The heartleaf-shaped foliage of philodendron gloriosum is an eye-catching addition to any home. A native to Colombia, this plant is a slow-growing, easy-to-care-for variety that's perfect for beginners.
The plant has a creeping growth habit that means it appreciates being planted in a long rectangular container rather than a traditional houseplant pot. Be sure that your container has drainage holes, and use well-draining potting soil.
Water the plant regularly during summer, and once every few weeks during the colder months. Water evenly, and never allow the top layer of soil to dry out. Ensure that the water used is dechlorinated and at room temperature.

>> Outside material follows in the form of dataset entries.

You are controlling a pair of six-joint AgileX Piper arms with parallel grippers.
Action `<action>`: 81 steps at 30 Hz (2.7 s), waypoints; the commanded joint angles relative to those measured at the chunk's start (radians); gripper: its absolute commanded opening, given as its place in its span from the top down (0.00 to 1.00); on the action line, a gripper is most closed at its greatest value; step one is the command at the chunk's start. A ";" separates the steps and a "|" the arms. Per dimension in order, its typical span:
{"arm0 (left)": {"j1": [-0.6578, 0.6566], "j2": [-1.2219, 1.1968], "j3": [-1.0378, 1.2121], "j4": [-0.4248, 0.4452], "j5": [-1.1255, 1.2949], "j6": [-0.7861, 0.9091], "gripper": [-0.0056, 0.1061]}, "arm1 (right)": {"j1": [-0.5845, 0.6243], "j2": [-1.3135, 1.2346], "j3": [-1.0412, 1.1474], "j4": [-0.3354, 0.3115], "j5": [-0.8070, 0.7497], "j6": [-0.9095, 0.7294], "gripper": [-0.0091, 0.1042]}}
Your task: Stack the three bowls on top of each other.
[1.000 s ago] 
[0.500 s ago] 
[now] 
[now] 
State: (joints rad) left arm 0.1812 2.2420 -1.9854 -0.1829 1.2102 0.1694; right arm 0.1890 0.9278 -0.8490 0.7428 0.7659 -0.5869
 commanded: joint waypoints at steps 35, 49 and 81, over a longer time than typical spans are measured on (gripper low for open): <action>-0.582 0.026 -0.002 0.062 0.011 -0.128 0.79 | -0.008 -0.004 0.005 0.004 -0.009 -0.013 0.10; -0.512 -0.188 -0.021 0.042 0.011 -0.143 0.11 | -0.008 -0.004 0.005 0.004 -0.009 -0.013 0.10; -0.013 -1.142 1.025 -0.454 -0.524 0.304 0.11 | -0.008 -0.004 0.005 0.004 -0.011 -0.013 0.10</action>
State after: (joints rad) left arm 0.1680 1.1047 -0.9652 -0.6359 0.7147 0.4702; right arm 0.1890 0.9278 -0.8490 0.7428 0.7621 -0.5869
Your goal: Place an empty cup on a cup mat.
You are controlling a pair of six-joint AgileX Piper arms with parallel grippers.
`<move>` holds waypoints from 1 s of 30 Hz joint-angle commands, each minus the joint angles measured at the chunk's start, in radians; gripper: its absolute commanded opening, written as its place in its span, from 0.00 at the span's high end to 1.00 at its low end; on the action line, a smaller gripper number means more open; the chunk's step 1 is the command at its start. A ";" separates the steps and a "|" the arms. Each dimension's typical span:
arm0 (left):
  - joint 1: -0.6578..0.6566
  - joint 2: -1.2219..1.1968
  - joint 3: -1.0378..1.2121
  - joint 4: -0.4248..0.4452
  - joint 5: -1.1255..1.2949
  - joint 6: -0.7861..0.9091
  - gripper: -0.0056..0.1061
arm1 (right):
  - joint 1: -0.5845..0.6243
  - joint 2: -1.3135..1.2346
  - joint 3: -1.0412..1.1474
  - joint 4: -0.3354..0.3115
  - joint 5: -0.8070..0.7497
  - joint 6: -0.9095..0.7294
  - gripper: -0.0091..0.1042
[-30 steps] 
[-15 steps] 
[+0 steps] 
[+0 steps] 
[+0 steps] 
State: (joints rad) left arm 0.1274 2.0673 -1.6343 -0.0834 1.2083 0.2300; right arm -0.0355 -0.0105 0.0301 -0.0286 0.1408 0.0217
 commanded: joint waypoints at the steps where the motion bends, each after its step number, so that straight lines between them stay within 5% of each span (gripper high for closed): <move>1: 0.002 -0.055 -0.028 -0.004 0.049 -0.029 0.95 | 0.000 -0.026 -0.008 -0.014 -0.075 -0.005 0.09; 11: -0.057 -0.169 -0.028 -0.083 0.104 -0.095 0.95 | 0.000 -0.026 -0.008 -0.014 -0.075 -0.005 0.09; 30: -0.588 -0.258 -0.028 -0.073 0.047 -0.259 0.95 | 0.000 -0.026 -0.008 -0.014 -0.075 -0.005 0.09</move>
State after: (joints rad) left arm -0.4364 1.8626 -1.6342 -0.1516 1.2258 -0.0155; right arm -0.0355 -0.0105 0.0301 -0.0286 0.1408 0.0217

This plant thrives in bright indirect light, but it also takes well-drained shade. Place it on or near a windowsill, or keep it out of direct sunlight and opt for artificial lighting if your space lacks natural lighting.
This species' natural habitat is in the tropics, so it does best with temperatures that are in the mid- to high-60s degrees Fahrenheit. Indoors, it'll take daytime temperatures between 55 and 85 degrees and nighttime temps that fall in the low-to-mid-50s.
This plant likes a well-draining potting mix with high levels of organic matter. The ideal option is pure Sphagnum moss, but jungle mix and orchid potting soil are suitable as well.
Feed the plant a balanced indoor plant food every month over spring and summer, or as needed during active growth. Over winter, you may only need to do this every three to four months, and it's best to use a slow-release fertilizer.
Pruning is necessary for this plant only occasionally to remove dead or diseased leaves and to encourage new growth at the base of the plant. You can snip off any dead or dying leaves at the base of the plant with a pair of clean pruning shears, or cut back leggy stems that don't look healthy to encourage more branches closer to the base of the plant.
The simplest way to propagate this plant is with stem cuttings grown directly in soil or water. Start by finding a healthy and long stem, preferably longer than three inches.
Next, prune the stem at the point where it meets the rhizome or main stem of the plant. This can be done by hand or with a tool, such as a knife.
Repot the plant with a well-draining, loose potting soil mix. The pot should be two to three inches larger than its current container, so it has more room to spread.
A well-draining potting mix with peat moss to retain moisture and perlite to improve drainage is the perfect choice for this plant. Be sure to choose a well-draining potting soil that has a pH of between 6-7.5.
Overwatering is a common problem for gloriosums, so check the top inch of soil to ensure it's not too dry before you water the plant.
Yellow leaves and brown tips are other signs that your gloriosum hasn't been getting enough light. To correct this, move the plant to a spot that gets more morning or evening sun, or switch from a window to an area that receives less direct light.